Additional rent is the component equal to annual property taxes and
other annual charges, and costs as well of any debt service on any
ESFRBs and any other payments and profit-sharing.
[0044] It is possible that the loan agreement 565 to the airport,
water, sewer or any other municipal operating entity 525 may be
unsecured. Alternatively, the loan obligation of the airport,
water, sewer or any other municipal operating entity 525 to the
bond issuer may be secured by a pledge of its Municipal Facilities
ground lease 580 interest (e.g., a "leasehold mortgage"). In this
architecture, the ground lease interest of the SPE and/or the
water/sewer operating company Municipal Facility lease may or may
not need to be pledged. The ground lease payments 595 may be fairly
modest. In some cases, the ground lease 590 may include a
cross-default provision, under which a default of the airport,
water, sewer or any other municipal operating entity 525 under its
loan agreement 565 with the Municipal Entity 530 is automatically
an event of default under its ground lease 590 even if payments
under that loan agreement are current.
[0045] In circumstances where this invention and architecture are
not used and an SPE is not interposed between the Municipal Entity
and the water/sewer operating company, a bankruptcy of the airport,
water, sewer or any other municipal operating entity 525 may result
in unacceptable events. In particular, if the airport, water, sewer
or any other municipal operating entity 525 files in bankruptcy and
ceases making payments under loan agreement 565, the bond trustee
would be delayed from foreclosing on any leasehold mortgage
interest in the Municipal Facilities lease 580 by the "automatic
stay" bankruptcy rules. Thus, even though the Municipal Entity 535
would be a secured creditor in airport, water, sewer or any other
municipal operating entity's 525 bankruptcy, it would be unable to
compel a sale of the Municipal Facilities lease interest to other
potential users of the Municipal Facilities 545. The Municipal
Entity 535 might eventually receive some restructured monetary
amount in settlement of its loan claim, on the resolution of
airport, water, sewer or any other municipal operating entity's 525
bankruptcy proceeding; the airport, water, sewer or any other
municipal operating entity's 525 possessory leasehold interests
might then be sold to another public or private company, which
might assume such rights on payment of some amounts in respect of
unpaid ground lease rents and Municipal Facilities lease rents.

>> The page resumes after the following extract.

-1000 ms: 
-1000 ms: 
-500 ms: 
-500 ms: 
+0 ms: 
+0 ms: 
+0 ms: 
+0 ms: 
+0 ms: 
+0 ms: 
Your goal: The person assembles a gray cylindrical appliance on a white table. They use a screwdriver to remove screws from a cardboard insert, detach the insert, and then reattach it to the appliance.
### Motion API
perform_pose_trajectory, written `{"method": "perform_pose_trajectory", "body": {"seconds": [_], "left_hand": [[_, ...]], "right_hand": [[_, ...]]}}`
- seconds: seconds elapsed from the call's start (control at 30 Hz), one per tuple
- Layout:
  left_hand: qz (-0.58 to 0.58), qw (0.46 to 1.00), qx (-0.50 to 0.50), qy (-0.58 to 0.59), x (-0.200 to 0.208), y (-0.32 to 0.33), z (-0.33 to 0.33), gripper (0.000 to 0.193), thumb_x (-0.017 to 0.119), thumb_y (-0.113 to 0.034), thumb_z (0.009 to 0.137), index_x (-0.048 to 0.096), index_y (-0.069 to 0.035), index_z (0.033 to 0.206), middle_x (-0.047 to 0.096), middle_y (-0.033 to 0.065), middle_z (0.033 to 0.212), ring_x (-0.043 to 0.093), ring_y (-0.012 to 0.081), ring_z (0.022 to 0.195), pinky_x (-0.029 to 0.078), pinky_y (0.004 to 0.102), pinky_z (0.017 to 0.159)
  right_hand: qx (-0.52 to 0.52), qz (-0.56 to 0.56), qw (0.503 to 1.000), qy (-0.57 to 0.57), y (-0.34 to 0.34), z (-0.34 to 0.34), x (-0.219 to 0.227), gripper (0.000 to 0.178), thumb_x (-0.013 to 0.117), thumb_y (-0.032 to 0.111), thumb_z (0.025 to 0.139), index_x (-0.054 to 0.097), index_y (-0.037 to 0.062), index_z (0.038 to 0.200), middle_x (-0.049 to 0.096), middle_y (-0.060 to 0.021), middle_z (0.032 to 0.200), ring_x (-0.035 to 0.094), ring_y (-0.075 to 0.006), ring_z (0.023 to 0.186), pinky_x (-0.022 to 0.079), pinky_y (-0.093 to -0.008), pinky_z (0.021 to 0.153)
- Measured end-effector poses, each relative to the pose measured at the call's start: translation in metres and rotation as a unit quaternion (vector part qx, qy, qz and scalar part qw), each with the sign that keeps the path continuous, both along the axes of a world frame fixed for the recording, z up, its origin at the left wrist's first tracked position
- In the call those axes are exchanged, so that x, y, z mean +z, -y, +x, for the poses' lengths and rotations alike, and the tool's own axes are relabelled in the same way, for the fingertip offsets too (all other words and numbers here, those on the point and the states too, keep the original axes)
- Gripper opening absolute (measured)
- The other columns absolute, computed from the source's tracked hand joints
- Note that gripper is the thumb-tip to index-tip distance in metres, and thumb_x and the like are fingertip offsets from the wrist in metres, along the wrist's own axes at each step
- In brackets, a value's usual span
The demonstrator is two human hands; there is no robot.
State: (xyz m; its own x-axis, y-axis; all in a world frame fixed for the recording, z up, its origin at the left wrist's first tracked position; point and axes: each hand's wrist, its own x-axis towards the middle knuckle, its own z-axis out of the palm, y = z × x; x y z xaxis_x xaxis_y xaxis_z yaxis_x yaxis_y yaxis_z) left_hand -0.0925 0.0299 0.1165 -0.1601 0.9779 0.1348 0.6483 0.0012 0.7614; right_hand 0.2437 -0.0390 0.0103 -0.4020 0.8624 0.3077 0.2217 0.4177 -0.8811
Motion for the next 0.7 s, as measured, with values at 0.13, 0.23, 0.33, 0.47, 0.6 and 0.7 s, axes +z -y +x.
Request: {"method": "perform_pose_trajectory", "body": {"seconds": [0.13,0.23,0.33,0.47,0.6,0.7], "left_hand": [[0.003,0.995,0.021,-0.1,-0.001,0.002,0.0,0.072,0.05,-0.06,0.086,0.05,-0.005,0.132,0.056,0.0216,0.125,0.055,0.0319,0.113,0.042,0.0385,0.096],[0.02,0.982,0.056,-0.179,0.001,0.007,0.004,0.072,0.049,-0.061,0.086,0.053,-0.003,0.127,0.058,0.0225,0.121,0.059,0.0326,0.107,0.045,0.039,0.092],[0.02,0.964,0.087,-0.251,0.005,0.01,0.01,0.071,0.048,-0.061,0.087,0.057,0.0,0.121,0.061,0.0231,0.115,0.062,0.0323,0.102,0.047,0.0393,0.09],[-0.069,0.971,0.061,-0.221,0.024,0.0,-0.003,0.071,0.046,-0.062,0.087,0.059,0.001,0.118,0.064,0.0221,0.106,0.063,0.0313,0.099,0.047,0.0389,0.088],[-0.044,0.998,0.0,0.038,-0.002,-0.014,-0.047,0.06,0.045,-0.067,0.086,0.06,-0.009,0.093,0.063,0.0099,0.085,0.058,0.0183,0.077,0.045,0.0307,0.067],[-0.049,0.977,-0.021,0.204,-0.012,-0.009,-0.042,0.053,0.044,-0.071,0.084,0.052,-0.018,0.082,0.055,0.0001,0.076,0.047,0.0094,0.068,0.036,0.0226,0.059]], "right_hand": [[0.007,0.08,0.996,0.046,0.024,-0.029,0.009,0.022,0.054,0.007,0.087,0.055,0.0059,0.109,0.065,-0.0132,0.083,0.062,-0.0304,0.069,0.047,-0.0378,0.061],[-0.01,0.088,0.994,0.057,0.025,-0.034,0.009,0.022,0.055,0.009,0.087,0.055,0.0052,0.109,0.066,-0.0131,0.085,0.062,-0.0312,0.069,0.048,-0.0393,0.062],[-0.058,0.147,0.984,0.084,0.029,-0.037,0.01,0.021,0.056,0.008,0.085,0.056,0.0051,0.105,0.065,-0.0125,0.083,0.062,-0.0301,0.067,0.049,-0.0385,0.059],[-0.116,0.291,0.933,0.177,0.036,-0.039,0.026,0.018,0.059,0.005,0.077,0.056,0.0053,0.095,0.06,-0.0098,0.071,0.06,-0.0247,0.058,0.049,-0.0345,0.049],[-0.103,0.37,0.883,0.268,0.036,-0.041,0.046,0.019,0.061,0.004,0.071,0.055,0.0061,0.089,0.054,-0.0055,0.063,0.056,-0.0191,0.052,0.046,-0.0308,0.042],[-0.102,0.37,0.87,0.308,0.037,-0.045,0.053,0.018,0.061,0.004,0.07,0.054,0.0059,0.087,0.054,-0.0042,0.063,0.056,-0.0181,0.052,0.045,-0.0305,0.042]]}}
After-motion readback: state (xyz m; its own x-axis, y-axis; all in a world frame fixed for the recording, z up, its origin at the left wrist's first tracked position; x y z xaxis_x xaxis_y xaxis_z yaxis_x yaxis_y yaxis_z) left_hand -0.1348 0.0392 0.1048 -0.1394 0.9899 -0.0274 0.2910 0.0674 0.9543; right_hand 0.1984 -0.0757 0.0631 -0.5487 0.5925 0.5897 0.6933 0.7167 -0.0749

[0046] Additionally, if the airport, water, sewer or any other
municipal operating entity assumes the Municipal Facilities lease
and ground lease 580, 590 and continues to make the annual payments
585, 595 required thereunder, there would be no basis on that
account for the Municipal Entity 510 to evict the airport, water,
sewer or any other municipal operating entity 525 and make the
Municipal Facilities 545 available to some other solvent party
(which could also assume the loan payment obligations 570).
Further, it is questionable whether an automatic cross-default
provision in the Municipal Facilities lease or the ground lease
580, 590 (if it were triggered by a default under the water/sewer
operating company's loan agreement 565 based solely on the
water/sewer operating company's bankruptcy) would be enforceable.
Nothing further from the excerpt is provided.